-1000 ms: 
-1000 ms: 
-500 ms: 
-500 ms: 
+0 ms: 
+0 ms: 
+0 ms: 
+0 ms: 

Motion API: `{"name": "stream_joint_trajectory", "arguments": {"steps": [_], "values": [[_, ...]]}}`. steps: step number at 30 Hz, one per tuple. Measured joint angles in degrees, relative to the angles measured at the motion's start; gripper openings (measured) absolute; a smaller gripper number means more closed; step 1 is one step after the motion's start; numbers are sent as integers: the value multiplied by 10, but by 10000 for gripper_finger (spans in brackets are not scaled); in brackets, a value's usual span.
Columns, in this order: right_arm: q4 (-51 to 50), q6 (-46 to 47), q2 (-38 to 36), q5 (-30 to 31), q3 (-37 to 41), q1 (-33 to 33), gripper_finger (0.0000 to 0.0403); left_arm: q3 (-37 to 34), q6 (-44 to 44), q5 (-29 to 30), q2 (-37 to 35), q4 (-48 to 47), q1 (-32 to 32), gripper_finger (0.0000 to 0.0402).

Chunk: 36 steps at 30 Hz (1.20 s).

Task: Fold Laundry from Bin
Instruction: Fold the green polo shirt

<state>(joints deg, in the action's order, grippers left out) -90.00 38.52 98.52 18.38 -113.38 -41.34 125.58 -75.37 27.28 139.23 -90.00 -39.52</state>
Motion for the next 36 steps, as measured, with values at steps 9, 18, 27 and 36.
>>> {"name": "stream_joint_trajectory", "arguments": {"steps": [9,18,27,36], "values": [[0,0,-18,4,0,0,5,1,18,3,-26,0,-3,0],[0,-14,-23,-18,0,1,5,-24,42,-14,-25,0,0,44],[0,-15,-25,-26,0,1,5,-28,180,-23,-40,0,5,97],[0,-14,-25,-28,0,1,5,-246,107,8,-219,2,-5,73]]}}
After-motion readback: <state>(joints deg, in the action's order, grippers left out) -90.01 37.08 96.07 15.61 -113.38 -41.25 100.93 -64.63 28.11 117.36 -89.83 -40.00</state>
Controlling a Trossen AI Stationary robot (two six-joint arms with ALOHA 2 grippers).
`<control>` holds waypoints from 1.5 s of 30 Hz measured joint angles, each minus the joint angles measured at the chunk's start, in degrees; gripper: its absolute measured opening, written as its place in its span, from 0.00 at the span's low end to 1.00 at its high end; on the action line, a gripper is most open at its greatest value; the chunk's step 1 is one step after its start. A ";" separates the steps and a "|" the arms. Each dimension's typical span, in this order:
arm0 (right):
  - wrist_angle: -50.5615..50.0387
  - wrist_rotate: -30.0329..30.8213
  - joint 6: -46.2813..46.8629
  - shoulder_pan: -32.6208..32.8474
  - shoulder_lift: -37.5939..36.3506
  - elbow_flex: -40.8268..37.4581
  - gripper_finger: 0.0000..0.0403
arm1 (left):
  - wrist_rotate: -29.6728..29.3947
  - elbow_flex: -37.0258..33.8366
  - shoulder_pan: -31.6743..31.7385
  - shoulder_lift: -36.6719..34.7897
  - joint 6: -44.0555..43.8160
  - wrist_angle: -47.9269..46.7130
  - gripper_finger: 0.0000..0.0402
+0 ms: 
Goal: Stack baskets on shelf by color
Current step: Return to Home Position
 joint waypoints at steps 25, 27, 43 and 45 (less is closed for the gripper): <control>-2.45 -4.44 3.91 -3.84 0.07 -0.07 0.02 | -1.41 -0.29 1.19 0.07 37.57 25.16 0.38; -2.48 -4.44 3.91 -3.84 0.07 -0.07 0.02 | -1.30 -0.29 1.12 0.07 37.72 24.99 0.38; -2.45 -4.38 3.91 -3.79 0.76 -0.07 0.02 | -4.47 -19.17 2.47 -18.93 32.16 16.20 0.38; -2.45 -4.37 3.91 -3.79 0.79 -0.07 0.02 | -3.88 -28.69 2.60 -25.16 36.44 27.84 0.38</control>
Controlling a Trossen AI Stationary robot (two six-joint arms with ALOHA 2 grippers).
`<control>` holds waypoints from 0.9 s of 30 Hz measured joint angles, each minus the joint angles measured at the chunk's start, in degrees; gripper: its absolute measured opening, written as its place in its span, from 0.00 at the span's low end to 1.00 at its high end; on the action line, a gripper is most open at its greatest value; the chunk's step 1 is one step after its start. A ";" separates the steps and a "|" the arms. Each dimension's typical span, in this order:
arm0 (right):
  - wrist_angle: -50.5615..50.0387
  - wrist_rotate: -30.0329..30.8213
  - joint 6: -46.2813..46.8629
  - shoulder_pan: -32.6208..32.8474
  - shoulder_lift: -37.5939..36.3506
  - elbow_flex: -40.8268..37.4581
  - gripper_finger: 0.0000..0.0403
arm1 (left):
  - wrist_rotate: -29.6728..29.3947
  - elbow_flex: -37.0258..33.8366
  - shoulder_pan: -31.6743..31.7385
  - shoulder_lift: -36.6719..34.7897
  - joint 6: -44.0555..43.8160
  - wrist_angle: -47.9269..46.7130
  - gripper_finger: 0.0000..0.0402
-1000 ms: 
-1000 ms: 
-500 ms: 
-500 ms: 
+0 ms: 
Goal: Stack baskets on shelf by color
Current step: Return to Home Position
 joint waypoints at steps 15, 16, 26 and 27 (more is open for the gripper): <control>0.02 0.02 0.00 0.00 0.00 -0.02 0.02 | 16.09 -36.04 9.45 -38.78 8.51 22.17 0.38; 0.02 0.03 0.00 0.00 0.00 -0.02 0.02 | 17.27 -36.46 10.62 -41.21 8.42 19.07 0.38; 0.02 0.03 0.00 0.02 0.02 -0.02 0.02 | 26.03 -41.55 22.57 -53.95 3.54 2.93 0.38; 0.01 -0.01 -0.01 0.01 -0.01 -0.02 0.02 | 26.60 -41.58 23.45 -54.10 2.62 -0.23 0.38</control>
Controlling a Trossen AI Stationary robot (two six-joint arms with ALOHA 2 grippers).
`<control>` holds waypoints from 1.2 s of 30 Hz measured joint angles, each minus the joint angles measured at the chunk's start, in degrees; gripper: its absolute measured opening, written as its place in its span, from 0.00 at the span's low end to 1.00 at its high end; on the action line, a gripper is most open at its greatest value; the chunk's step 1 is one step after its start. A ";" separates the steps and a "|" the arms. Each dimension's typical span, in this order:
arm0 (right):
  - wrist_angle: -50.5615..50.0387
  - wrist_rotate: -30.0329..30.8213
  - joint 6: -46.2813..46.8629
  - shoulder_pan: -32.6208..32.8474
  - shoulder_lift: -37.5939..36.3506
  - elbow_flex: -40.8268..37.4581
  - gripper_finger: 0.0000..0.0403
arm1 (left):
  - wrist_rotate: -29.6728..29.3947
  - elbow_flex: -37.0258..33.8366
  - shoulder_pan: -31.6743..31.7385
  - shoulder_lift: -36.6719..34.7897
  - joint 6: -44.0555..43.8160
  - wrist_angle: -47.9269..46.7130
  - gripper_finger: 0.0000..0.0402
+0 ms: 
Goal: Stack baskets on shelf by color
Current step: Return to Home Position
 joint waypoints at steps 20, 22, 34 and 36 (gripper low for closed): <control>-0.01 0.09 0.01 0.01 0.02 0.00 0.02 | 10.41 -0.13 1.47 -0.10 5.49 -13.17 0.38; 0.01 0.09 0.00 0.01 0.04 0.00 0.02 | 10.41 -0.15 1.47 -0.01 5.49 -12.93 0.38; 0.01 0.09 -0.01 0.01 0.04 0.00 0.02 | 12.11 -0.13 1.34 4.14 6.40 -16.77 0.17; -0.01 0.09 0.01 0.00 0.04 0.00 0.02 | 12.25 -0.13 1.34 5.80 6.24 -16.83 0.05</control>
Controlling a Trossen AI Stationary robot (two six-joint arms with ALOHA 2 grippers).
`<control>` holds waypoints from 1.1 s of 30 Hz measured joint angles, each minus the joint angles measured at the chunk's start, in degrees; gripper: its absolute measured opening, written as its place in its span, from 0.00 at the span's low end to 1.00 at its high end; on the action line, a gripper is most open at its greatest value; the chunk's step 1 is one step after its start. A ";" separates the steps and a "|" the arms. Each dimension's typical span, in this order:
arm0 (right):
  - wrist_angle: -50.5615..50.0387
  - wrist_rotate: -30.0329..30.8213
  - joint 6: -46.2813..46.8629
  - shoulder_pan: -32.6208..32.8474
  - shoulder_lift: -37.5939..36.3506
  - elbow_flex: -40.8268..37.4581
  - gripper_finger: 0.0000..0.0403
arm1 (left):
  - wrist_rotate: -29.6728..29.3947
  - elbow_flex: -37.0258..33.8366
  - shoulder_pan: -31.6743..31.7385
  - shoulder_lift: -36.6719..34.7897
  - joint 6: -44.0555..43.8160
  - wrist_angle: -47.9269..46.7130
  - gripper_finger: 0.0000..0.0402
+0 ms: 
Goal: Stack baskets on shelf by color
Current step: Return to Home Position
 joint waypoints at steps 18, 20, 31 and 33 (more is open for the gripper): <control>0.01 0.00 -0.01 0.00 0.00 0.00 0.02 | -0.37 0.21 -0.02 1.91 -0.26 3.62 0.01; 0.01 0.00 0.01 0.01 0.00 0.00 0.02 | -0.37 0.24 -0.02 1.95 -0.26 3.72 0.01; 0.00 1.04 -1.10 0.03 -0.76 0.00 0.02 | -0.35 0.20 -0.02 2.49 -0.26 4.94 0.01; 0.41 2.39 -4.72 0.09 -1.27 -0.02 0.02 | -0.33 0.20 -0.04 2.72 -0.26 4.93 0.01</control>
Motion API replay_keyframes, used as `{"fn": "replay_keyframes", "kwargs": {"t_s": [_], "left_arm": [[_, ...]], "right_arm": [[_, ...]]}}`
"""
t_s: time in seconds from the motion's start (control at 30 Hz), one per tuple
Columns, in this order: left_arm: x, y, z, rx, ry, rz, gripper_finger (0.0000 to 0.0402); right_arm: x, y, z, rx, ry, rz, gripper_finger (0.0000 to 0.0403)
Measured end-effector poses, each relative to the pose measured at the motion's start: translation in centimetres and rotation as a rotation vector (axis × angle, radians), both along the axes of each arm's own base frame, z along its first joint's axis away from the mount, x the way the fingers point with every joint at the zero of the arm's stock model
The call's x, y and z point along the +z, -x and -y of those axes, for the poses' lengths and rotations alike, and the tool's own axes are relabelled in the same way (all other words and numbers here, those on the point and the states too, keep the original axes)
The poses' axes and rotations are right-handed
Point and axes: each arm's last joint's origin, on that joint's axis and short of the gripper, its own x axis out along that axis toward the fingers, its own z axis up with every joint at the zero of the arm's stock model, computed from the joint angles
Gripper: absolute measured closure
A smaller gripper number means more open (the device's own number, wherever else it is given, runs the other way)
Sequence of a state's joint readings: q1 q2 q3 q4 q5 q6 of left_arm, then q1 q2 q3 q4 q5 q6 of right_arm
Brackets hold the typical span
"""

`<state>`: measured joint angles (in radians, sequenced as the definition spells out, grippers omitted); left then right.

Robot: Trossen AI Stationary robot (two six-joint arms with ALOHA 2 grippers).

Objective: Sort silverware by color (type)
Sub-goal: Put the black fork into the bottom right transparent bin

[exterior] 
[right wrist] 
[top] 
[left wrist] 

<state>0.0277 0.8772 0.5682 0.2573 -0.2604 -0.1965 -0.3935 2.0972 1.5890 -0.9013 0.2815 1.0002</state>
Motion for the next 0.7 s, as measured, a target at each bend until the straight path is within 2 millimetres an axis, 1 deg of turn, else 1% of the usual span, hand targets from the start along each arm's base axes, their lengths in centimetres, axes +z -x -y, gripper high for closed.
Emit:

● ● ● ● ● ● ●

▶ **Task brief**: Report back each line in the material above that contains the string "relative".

▶ **Response for this exercise**:
Motion API: `{"name": "stream_joint_trajectory", "arguments": {"steps": [_], "values": [[_, ...]]}}`. steps: step number at 30 Hz, one per tuple. Measured joint angles in degrees, relative to the angles measured at the motion's start; gripper openings (measured) absolute; a smaller gripper number means more closed; step 1 is one step after the motion's start; numbers are sent as integers: the value multiplied by 10, but by 10000 for gripper_finger (spans in brackets are not scaled); in brackets, a value's usual span.
Measured end-effector poses, each relative to the pose measured at the motion's start: translation in centimetres and rotation as a rotation vector (axis × angle, radians), both along the axes of each arm's own base frame, z along its first joint's axis away from the mount, x the way the fingers point with every joint at the zero of the arm's stock model

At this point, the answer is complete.